OpenSource Big Data has just been kick-started with the publication of version 1.0 of Apache SPARK. Very quickly, this new framework has gathered a large number of fans – including MRMS and Cloudera – because it adds to HADOOP everything that it was missing: Speed, ease of programming and flexibility.
HADOOP is a distributed data processing model that has become a standard. In this model, processing is performed in parallel on server farms via a system which automatically organises the distribution of the data, fault tolerance and the distribution of the processing. It therefore enables large volumes of data of any type to be handled – both structured and unstructured – with a guarantee of availability and linearity of performance.
Above this model, a whole ecosystem is laid out, made up of applications specialised in processing data: development tools, database engines, statistics libraries, rules engines, machine learning, graph analysis, visualisation, etc.
Hadoop, designed to handle large volumes on disks is little suited for real time processing and interactivity. To overcome this limitation, a number of tools and applications have been enriched with mechanisms for retaining data in memory and bypassing the model’s mechanisms, thereby allowing better performance to be obtained.
What makes the SPARK project so interesting is that taking the general principles of HADOOP, it has managed to transpose them for use in memory.
SPARK allows data sets to be loaded in memory and made persistent, distributed, fault-tolerant and shareable.
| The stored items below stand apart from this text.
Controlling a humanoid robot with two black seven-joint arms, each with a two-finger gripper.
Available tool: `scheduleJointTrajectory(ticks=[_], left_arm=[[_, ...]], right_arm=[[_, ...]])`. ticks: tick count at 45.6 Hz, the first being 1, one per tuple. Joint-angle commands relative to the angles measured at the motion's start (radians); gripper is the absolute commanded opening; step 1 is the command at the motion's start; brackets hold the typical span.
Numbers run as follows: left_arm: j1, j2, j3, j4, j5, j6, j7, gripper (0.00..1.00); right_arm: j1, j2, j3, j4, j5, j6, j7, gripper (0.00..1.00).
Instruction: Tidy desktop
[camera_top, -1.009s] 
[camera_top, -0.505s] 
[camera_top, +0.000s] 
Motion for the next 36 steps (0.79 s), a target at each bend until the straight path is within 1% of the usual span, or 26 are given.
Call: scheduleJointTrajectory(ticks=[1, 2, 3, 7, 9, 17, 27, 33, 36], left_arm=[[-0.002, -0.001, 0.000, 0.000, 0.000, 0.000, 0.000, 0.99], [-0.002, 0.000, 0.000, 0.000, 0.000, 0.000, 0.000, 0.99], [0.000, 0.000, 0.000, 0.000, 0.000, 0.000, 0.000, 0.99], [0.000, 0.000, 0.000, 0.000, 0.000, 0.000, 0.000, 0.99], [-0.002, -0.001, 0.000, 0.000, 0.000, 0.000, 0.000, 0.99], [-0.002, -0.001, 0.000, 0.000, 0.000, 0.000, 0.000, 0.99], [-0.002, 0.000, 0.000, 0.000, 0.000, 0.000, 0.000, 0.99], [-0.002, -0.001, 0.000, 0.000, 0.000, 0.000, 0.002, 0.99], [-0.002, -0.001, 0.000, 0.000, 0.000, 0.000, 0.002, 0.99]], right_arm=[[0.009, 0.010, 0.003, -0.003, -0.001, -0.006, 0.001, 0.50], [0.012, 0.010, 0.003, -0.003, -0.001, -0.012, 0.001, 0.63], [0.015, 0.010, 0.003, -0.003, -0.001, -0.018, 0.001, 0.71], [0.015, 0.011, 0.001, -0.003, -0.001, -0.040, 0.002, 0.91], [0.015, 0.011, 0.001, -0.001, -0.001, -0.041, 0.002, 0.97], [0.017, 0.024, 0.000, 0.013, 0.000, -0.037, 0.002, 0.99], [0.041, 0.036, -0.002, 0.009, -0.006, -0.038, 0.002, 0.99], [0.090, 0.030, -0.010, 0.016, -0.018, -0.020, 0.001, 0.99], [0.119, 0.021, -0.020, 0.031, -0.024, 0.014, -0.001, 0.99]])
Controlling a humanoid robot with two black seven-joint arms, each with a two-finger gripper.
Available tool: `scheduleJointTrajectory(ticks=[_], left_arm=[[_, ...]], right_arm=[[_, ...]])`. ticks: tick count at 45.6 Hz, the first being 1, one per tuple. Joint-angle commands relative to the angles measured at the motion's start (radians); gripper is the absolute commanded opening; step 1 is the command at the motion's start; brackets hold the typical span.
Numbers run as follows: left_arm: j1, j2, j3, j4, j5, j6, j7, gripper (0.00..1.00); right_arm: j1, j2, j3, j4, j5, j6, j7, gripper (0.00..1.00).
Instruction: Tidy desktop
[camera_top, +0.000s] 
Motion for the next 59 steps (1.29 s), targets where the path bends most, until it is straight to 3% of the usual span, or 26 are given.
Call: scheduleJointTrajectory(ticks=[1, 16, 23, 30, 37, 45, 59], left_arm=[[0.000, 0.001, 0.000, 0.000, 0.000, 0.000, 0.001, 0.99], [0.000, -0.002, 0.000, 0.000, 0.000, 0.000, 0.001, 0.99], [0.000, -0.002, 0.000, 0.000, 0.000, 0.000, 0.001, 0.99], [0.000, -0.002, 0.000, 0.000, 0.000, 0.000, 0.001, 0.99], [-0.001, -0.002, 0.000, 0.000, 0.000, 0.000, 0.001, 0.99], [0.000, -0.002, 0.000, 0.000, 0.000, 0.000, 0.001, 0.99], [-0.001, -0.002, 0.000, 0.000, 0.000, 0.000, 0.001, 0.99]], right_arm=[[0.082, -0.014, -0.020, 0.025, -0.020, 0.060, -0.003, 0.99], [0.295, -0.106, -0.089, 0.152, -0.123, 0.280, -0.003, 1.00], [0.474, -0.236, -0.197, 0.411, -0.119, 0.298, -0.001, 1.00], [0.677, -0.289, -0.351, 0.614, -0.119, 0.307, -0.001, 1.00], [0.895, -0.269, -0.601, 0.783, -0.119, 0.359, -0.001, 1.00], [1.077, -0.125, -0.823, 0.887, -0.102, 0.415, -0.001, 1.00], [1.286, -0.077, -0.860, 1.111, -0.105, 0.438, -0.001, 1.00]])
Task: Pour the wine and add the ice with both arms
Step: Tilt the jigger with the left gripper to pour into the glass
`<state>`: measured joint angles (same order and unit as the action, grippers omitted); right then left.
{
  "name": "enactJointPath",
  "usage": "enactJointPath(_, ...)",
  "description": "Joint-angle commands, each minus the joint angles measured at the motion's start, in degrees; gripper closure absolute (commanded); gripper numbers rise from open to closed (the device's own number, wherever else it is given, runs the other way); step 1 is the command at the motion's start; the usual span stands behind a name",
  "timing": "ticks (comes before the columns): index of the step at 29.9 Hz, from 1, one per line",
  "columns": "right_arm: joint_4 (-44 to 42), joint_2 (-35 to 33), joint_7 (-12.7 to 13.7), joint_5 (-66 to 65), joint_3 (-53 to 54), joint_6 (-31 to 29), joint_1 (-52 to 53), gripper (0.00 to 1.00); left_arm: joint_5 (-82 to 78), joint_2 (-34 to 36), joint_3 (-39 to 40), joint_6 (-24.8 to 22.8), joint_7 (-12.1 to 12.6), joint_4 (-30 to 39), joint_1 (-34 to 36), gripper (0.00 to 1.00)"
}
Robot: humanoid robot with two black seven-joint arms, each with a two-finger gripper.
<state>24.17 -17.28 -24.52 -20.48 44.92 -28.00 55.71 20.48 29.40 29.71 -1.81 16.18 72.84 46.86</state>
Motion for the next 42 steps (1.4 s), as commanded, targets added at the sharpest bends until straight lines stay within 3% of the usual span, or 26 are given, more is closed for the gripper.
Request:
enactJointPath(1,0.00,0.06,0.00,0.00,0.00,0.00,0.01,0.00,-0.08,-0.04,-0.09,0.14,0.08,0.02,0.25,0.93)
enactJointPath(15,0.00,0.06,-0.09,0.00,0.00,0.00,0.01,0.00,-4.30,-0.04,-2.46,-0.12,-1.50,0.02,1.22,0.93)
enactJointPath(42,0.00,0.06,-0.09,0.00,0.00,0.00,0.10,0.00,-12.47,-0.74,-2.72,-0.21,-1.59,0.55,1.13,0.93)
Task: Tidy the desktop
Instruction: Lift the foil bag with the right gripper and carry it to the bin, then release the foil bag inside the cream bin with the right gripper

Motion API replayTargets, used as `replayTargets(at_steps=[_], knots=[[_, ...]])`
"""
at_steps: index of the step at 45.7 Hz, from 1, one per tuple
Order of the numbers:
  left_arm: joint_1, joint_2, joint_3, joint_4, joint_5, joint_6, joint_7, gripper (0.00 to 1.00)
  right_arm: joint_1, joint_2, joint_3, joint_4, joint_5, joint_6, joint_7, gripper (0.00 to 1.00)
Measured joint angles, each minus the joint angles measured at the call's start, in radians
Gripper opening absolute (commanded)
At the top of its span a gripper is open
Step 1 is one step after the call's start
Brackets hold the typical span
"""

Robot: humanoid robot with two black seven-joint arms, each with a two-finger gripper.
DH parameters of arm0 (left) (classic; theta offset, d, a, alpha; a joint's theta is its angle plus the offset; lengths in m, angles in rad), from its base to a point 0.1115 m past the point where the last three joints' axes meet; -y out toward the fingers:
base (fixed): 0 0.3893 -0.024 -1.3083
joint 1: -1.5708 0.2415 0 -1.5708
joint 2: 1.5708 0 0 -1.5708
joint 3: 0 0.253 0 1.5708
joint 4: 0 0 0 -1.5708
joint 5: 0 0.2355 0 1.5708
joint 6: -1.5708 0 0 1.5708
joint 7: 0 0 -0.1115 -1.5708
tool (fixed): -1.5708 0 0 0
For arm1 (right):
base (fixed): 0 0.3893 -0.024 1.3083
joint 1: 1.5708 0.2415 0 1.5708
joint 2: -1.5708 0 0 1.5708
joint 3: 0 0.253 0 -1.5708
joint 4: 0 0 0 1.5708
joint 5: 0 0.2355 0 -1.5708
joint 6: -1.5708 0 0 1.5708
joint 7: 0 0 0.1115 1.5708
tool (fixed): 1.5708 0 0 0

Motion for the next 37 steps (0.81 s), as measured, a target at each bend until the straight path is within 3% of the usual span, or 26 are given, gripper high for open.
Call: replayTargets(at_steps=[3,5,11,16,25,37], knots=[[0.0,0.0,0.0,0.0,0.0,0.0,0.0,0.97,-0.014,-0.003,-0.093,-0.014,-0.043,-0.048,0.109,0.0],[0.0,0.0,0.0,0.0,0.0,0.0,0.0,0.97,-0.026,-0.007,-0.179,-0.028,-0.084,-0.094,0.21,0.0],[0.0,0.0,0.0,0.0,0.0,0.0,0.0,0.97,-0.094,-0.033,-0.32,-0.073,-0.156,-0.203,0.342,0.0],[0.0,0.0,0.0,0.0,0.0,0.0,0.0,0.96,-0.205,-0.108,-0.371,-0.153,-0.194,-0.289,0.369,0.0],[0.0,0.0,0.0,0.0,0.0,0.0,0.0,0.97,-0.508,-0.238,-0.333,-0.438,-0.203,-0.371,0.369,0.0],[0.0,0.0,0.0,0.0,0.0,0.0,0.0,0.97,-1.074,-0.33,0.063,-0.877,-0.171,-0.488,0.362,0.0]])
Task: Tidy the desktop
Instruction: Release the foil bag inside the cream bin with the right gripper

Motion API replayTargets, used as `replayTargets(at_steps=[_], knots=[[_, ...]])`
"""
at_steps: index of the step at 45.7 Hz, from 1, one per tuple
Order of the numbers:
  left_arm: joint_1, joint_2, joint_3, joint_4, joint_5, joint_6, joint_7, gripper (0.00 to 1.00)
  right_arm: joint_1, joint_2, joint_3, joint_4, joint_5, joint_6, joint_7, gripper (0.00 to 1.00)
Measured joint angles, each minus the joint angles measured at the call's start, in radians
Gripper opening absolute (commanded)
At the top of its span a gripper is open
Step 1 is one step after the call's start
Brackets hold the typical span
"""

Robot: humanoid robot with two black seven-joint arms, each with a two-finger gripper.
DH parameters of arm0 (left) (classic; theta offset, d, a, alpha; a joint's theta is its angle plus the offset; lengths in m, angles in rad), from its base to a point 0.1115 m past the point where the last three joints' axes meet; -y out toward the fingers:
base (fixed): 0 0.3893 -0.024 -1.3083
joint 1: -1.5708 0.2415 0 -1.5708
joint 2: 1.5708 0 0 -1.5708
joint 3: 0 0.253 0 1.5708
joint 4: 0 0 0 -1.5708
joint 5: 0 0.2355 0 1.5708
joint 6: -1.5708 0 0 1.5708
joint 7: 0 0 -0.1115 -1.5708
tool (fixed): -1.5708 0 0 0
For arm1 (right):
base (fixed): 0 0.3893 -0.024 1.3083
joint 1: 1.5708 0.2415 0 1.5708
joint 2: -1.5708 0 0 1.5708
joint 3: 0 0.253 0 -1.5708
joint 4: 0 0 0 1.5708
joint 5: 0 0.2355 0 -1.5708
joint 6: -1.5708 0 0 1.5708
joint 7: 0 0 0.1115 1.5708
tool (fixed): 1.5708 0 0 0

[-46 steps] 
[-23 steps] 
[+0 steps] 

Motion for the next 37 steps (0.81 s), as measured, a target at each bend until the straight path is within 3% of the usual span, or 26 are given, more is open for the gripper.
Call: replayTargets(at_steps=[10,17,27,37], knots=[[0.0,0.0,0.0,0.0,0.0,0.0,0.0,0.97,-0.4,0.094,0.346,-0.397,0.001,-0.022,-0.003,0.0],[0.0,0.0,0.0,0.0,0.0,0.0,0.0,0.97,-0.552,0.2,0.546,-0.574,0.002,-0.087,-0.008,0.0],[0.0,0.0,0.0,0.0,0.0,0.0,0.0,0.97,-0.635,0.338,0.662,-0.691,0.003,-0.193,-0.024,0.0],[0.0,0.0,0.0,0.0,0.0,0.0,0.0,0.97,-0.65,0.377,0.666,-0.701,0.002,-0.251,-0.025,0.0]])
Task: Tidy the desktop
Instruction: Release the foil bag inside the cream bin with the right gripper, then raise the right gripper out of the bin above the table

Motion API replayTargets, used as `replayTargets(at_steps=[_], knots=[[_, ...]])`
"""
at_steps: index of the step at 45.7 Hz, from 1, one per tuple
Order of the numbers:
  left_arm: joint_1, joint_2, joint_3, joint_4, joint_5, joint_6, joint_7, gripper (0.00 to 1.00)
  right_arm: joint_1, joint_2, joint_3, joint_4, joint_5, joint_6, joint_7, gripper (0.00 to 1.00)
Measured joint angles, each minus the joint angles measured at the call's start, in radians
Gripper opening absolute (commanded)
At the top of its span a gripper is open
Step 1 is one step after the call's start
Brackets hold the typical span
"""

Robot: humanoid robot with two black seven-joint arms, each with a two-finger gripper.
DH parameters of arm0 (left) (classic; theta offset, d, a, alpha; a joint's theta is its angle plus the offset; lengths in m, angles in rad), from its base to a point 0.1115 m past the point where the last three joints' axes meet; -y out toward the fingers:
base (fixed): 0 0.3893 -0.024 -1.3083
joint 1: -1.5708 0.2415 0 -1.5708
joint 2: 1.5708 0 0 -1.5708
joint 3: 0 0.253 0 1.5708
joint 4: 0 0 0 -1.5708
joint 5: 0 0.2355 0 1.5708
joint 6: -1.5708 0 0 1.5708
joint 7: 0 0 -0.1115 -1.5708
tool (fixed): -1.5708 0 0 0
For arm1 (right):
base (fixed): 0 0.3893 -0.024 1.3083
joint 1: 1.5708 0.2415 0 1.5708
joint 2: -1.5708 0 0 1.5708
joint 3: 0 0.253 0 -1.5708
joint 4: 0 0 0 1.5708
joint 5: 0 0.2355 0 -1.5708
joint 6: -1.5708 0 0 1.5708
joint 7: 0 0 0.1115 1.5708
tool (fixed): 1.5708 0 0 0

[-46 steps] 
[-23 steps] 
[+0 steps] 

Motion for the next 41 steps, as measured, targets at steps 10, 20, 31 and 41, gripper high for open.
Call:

SPARK seamlessly fits into HADOOP, accesses its storage spaces and is accessible via its development and management tools.
SPARK adds an “In-Memory” layer available simply for applications without deteriorating the quality of service offered by the model. Applications will be able to choose to work on data on disks, on data in memory for complex calculations, for real-time processing or for interactivity.
Besides the performance it provides, SPARK also demonstrates the dynamism, the extraordinary responsiveness and the inventiveness of the HADOOP ecosystem. It opens up a vast field for innovation in calculations and numerical analysis. It demonstrates how important it is to get on board this train which has suddenly sped up even more.